What this task involves => The records below need to be repeated exactly, with every picture left out.

↓

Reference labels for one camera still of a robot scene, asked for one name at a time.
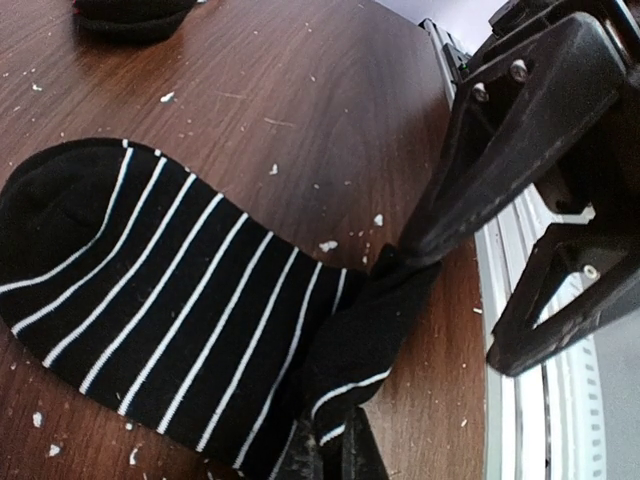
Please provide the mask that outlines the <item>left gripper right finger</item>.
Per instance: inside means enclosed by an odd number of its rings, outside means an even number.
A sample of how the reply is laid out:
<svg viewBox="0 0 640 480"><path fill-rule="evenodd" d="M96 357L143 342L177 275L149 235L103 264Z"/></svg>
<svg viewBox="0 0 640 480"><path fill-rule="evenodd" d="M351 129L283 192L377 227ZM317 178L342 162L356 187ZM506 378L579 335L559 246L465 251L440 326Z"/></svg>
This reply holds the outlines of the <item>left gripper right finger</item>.
<svg viewBox="0 0 640 480"><path fill-rule="evenodd" d="M366 412L356 407L349 414L342 444L342 478L388 480L389 475Z"/></svg>

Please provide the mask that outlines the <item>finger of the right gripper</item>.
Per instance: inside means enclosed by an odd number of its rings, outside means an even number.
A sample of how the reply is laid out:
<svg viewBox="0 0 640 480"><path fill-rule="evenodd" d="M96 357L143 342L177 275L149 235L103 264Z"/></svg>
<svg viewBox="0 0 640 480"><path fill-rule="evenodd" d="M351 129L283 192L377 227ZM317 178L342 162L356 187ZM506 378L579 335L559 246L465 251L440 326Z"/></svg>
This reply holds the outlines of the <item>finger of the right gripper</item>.
<svg viewBox="0 0 640 480"><path fill-rule="evenodd" d="M484 270L484 317L494 319L487 364L516 377L608 325L603 314L639 285L639 217L598 213L587 224L552 223L533 244L516 284L498 256L508 241L521 247L524 221L512 206L508 225ZM573 274L591 284L548 317L543 312Z"/></svg>

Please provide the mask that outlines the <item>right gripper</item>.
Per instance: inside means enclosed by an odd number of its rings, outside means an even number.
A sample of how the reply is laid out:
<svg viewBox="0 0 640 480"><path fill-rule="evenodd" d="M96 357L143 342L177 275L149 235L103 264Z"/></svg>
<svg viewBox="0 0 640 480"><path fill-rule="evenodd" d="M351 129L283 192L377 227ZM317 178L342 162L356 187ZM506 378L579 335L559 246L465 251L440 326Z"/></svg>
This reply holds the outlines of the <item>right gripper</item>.
<svg viewBox="0 0 640 480"><path fill-rule="evenodd" d="M489 23L399 241L417 265L440 260L533 183L543 197L563 192L549 205L558 213L591 204L639 217L639 3L509 1Z"/></svg>

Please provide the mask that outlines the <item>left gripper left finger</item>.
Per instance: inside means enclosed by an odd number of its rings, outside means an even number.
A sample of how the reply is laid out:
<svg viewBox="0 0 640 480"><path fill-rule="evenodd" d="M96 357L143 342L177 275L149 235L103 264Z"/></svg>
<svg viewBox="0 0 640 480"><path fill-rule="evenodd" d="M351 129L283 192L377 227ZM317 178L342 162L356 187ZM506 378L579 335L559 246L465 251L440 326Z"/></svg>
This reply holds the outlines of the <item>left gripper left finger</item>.
<svg viewBox="0 0 640 480"><path fill-rule="evenodd" d="M324 478L322 457L309 421L295 424L291 438L274 465L269 478L274 480L321 480Z"/></svg>

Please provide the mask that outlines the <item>black white striped sock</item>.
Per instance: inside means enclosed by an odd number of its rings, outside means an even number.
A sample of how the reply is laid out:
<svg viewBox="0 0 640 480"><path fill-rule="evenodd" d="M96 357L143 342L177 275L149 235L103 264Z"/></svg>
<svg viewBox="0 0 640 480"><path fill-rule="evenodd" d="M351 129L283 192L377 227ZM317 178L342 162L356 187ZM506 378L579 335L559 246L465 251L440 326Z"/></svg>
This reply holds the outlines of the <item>black white striped sock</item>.
<svg viewBox="0 0 640 480"><path fill-rule="evenodd" d="M439 268L385 246L331 267L161 151L88 138L1 191L1 317L94 401L248 479L289 449L342 475L355 409L389 376Z"/></svg>

↑

Written answer =>
Reference labels for one camera still of a robot scene, asked for one name at a time.
Please provide the mask that outlines the <item>left gripper right finger</item>.
Per instance: inside means enclosed by an odd number of its rings, outside means an even number.
A sample of how the reply is laid out:
<svg viewBox="0 0 640 480"><path fill-rule="evenodd" d="M96 357L143 342L177 275L149 235L103 264Z"/></svg>
<svg viewBox="0 0 640 480"><path fill-rule="evenodd" d="M351 129L283 192L377 227ZM317 178L342 162L356 187ZM506 378L579 335L559 246L465 251L440 326Z"/></svg>
This reply holds the outlines of the <item>left gripper right finger</item>.
<svg viewBox="0 0 640 480"><path fill-rule="evenodd" d="M366 412L356 407L349 414L342 444L342 478L388 480L389 475Z"/></svg>

Please provide the mask that outlines the <item>finger of the right gripper</item>.
Per instance: inside means enclosed by an odd number of its rings, outside means an even number.
A sample of how the reply is laid out:
<svg viewBox="0 0 640 480"><path fill-rule="evenodd" d="M96 357L143 342L177 275L149 235L103 264Z"/></svg>
<svg viewBox="0 0 640 480"><path fill-rule="evenodd" d="M351 129L283 192L377 227ZM317 178L342 162L356 187ZM506 378L579 335L559 246L465 251L440 326Z"/></svg>
This reply holds the outlines of the <item>finger of the right gripper</item>.
<svg viewBox="0 0 640 480"><path fill-rule="evenodd" d="M484 270L484 317L494 319L487 364L516 377L608 325L603 314L639 285L639 217L598 213L587 224L552 223L533 244L516 284L498 256L508 241L521 247L524 221L512 206L508 225ZM573 274L591 284L548 317L543 312Z"/></svg>

Please provide the mask that outlines the <item>right gripper</item>.
Per instance: inside means enclosed by an odd number of its rings, outside means an even number.
A sample of how the reply is laid out:
<svg viewBox="0 0 640 480"><path fill-rule="evenodd" d="M96 357L143 342L177 275L149 235L103 264Z"/></svg>
<svg viewBox="0 0 640 480"><path fill-rule="evenodd" d="M351 129L283 192L377 227ZM317 178L342 162L356 187ZM506 378L579 335L559 246L465 251L440 326Z"/></svg>
This reply holds the outlines of the <item>right gripper</item>.
<svg viewBox="0 0 640 480"><path fill-rule="evenodd" d="M489 23L399 241L417 265L440 260L533 183L543 197L563 192L549 205L558 213L591 204L639 217L639 3L509 1Z"/></svg>

Please provide the mask that outlines the <item>left gripper left finger</item>.
Per instance: inside means enclosed by an odd number of its rings, outside means an even number.
A sample of how the reply is laid out:
<svg viewBox="0 0 640 480"><path fill-rule="evenodd" d="M96 357L143 342L177 275L149 235L103 264Z"/></svg>
<svg viewBox="0 0 640 480"><path fill-rule="evenodd" d="M351 129L283 192L377 227ZM317 178L342 162L356 187ZM506 378L579 335L559 246L465 251L440 326Z"/></svg>
This reply holds the outlines of the <item>left gripper left finger</item>.
<svg viewBox="0 0 640 480"><path fill-rule="evenodd" d="M324 478L322 457L309 421L295 424L291 438L274 465L269 478L274 480L321 480Z"/></svg>

Please provide the mask that outlines the <item>black white striped sock</item>.
Per instance: inside means enclosed by an odd number of its rings, outside means an even number.
A sample of how the reply is laid out:
<svg viewBox="0 0 640 480"><path fill-rule="evenodd" d="M96 357L143 342L177 275L149 235L103 264Z"/></svg>
<svg viewBox="0 0 640 480"><path fill-rule="evenodd" d="M351 129L283 192L377 227ZM317 178L342 162L356 187ZM506 378L579 335L559 246L465 251L440 326Z"/></svg>
This reply holds the outlines of the <item>black white striped sock</item>.
<svg viewBox="0 0 640 480"><path fill-rule="evenodd" d="M439 268L385 246L331 267L161 151L88 138L1 191L1 317L94 401L248 479L289 449L342 475L355 409L389 376Z"/></svg>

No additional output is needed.